**DATASET CONTENT:**
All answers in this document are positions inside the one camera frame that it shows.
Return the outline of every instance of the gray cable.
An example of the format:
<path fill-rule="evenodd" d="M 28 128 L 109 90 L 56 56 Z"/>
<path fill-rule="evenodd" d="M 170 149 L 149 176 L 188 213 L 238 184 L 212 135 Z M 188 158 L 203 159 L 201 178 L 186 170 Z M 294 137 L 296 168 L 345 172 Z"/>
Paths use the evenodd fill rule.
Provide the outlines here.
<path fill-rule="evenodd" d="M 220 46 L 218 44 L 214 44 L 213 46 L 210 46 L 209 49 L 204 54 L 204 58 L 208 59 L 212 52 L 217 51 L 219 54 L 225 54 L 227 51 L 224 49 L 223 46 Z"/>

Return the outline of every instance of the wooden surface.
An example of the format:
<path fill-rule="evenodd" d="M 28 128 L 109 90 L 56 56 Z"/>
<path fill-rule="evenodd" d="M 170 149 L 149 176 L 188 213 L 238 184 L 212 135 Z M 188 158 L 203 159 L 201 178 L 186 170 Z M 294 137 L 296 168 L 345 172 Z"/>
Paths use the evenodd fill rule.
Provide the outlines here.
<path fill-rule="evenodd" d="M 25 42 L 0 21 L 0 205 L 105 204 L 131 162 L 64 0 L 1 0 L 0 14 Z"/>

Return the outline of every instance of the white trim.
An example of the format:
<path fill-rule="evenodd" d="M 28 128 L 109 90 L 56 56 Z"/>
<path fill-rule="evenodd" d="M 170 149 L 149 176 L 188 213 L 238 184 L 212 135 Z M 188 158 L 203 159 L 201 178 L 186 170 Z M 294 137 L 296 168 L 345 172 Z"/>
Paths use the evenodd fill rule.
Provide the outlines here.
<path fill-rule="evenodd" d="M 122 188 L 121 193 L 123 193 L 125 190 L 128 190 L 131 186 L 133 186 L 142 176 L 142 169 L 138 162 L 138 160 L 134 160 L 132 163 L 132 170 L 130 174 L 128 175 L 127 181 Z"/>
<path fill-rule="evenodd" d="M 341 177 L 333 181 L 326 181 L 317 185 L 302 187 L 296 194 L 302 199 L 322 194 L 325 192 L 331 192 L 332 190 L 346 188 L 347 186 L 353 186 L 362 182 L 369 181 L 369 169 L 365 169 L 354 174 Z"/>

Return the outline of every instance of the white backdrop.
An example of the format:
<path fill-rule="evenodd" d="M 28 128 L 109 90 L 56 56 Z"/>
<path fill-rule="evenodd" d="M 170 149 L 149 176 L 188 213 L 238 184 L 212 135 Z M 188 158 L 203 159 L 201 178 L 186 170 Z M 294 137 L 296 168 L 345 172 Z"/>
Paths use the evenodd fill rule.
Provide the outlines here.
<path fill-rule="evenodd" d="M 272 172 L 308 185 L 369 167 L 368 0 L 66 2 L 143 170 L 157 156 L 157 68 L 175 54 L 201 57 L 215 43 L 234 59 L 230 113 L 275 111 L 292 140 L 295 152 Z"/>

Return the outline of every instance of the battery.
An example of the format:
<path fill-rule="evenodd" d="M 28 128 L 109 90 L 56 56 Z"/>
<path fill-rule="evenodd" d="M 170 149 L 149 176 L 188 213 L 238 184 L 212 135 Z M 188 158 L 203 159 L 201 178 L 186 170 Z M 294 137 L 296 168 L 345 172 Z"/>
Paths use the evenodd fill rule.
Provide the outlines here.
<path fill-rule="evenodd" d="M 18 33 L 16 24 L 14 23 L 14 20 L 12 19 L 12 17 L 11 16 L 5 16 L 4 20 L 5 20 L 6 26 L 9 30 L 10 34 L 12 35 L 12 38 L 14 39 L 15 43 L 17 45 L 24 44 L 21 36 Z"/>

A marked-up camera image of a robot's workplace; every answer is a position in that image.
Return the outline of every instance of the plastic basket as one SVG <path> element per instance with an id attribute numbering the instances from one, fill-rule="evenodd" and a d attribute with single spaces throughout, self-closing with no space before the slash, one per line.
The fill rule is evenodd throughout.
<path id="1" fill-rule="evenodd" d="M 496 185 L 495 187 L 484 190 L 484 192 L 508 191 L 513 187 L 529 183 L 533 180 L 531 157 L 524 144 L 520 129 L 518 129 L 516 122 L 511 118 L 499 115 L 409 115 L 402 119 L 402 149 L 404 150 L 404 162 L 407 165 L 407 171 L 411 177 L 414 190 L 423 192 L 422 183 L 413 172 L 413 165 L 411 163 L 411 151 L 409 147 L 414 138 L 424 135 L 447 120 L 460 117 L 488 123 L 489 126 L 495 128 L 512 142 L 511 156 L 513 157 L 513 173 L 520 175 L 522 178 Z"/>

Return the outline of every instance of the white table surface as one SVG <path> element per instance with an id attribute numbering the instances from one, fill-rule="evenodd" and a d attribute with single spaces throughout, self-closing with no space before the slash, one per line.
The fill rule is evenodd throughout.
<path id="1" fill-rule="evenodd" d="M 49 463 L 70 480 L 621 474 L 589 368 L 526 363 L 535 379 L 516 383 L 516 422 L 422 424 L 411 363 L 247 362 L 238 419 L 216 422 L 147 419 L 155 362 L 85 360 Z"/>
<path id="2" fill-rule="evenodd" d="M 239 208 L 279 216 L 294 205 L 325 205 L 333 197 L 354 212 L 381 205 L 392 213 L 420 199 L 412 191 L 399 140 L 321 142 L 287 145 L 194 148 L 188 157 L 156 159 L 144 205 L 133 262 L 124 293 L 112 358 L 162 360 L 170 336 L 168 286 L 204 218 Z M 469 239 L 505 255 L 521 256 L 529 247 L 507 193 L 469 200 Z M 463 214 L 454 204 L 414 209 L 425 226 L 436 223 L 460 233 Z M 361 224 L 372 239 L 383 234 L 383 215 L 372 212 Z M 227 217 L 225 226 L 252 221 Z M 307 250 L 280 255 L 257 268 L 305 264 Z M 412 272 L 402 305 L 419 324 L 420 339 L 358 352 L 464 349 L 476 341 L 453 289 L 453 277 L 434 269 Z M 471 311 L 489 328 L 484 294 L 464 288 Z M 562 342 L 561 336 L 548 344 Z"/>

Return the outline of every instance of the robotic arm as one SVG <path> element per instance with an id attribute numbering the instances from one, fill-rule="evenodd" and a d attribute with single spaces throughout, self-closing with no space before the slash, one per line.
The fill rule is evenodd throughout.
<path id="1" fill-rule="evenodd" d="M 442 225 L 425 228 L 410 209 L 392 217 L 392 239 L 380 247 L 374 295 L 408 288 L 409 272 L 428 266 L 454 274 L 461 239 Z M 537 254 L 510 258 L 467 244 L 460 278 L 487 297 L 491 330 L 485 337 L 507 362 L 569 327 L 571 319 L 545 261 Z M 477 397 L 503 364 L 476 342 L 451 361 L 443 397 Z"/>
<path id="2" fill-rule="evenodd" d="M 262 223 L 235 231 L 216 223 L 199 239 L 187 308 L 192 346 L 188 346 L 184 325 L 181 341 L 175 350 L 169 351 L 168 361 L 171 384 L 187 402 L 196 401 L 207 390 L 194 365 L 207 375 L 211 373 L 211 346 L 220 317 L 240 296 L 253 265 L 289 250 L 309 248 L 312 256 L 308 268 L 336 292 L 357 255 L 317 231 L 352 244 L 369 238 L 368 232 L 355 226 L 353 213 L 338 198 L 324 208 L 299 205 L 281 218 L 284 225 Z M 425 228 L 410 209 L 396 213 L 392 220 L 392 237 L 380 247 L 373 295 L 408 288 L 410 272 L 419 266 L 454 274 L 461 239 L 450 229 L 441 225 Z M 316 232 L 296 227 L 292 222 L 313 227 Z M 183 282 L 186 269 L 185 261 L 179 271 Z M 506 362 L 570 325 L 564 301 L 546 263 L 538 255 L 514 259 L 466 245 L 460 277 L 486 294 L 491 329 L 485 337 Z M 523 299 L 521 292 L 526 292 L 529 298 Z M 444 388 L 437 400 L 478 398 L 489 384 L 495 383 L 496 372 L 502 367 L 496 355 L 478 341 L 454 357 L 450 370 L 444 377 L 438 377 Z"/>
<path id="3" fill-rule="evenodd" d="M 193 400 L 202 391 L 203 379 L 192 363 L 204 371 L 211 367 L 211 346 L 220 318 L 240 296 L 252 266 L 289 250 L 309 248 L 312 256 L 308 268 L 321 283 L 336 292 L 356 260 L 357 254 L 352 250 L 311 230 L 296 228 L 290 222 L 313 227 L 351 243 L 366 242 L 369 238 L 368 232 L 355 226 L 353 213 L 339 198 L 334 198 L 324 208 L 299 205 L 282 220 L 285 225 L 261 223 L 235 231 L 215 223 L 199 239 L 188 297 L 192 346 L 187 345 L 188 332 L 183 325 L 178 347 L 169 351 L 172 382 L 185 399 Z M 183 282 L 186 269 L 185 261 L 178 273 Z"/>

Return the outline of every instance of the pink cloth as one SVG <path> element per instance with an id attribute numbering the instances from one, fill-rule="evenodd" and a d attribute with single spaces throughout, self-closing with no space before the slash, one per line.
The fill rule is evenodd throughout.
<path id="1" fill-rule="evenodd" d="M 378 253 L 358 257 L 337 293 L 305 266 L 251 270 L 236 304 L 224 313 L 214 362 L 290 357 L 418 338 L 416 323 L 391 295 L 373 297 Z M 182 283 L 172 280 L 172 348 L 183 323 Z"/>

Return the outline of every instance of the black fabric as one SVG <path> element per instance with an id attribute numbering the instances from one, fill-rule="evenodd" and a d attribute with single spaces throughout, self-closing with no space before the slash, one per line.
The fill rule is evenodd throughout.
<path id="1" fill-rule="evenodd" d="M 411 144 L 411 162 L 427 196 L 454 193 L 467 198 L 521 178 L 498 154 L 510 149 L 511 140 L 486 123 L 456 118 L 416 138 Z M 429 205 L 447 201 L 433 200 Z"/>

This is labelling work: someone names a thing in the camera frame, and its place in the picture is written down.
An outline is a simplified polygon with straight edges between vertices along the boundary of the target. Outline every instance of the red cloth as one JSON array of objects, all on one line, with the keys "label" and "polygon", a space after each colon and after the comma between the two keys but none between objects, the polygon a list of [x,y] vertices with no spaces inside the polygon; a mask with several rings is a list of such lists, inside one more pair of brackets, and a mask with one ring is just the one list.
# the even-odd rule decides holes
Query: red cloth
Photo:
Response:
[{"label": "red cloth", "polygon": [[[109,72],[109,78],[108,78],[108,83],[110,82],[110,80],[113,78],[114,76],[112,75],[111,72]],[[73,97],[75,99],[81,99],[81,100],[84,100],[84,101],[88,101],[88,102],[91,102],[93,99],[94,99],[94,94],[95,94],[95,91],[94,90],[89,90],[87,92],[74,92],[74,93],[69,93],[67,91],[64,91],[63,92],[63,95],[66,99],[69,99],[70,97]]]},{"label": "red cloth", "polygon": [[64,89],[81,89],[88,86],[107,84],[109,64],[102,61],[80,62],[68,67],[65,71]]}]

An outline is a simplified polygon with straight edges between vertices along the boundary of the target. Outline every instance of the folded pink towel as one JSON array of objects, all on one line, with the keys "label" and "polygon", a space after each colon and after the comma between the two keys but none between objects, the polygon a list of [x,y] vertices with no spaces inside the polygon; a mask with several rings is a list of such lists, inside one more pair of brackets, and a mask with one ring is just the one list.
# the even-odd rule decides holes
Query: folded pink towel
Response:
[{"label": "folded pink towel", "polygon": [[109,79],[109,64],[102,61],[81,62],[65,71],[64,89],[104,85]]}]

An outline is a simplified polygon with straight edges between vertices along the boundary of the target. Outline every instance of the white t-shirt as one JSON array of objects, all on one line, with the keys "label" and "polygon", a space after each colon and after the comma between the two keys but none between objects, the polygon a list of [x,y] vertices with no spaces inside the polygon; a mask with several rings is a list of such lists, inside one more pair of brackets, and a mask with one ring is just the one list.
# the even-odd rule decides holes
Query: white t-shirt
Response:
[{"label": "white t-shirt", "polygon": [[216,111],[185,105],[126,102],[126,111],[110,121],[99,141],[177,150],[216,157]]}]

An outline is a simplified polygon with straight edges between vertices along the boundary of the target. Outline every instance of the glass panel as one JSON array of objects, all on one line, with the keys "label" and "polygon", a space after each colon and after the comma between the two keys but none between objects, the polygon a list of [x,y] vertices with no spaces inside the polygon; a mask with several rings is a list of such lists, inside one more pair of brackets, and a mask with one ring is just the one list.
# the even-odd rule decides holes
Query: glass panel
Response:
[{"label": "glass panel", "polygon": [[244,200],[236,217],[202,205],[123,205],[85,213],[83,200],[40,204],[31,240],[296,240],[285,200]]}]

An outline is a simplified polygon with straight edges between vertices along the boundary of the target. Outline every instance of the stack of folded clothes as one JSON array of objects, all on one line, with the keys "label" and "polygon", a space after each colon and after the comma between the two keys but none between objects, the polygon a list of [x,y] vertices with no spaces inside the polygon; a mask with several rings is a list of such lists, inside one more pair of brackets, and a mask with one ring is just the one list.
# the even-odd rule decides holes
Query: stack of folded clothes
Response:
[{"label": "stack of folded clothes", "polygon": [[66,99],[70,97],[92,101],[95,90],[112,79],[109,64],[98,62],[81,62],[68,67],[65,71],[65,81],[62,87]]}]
---
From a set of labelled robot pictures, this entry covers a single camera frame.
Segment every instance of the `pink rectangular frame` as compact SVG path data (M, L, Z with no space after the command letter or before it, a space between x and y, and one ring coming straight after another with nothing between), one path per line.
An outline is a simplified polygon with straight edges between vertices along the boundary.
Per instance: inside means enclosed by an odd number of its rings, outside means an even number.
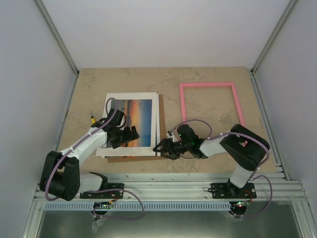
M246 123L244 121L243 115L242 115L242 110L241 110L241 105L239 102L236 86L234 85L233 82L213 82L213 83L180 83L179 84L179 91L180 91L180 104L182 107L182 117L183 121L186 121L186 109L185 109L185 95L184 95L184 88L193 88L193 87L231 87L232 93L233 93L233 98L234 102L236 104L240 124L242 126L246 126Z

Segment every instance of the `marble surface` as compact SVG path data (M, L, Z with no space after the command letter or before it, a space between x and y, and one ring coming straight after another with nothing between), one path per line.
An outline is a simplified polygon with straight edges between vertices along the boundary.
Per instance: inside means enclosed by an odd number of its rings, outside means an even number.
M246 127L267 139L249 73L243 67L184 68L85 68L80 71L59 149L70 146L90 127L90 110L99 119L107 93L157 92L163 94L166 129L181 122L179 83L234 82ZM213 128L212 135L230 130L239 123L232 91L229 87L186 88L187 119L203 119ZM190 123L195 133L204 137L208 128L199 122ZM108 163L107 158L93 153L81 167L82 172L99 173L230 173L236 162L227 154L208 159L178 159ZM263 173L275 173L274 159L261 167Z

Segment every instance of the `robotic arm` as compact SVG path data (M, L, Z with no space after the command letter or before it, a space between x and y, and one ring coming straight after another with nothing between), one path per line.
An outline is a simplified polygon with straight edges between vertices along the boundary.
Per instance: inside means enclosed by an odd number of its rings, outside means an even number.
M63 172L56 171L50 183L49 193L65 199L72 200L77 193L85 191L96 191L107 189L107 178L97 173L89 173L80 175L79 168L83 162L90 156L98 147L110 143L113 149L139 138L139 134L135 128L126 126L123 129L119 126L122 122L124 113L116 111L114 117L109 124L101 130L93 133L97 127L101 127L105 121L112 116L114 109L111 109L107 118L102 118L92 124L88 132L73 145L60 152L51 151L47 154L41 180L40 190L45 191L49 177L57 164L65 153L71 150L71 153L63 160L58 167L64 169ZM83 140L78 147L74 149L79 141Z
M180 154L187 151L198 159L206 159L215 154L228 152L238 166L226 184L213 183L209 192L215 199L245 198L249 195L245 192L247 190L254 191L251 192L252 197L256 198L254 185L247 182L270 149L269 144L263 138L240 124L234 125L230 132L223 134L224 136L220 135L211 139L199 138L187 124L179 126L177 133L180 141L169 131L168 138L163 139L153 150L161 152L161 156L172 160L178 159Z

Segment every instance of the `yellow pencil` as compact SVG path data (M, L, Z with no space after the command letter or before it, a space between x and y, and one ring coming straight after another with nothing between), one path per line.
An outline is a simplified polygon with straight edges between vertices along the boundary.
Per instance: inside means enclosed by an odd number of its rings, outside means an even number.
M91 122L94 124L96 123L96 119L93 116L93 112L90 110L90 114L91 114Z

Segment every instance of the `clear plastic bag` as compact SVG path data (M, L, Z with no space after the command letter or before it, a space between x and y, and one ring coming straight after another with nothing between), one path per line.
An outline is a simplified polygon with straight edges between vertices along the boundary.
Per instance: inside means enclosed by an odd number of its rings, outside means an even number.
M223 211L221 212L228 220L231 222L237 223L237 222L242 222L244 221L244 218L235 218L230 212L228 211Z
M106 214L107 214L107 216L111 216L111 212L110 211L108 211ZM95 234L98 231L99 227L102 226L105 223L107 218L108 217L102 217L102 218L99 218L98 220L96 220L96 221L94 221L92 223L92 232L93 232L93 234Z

**TASK PROMPT:**
Identify the lines above that contain the word "closing", then copy them.

**OUTPUT:**
Return the outline of every instance of the plastic basket as one SVG <path> element per instance with an id attribute numbering the instances from one, fill-rule="evenodd" and a d attribute with single spaces throughout, self-closing with no space before the slash, one per line.
Return the outline of every instance of the white table surface as one SVG <path> element per instance with an id attribute numbering the instances from one, fill-rule="evenodd" and a d attribute with single spaces throughout, self-closing with no space before the slash, one per line.
Return the outline of every instance of the robotic arm as one SVG <path> element per instance with an id attribute numbering the instances from one, fill-rule="evenodd" and a d attribute with single spaces throughout, self-closing with no space before the slash, one per line.
Return the outline of every instance of the pink cloth as one SVG <path> element per instance with an id attribute numbering the instances from one, fill-rule="evenodd" and a d attribute with single spaces throughout, self-closing with no space before the slash, one per line.
Return the outline of every instance of the black fabric as one SVG <path> element per instance with an id attribute numbering the instances from one, fill-rule="evenodd" and a d attribute with single spaces throughout, self-closing with no space before the slash, one per line.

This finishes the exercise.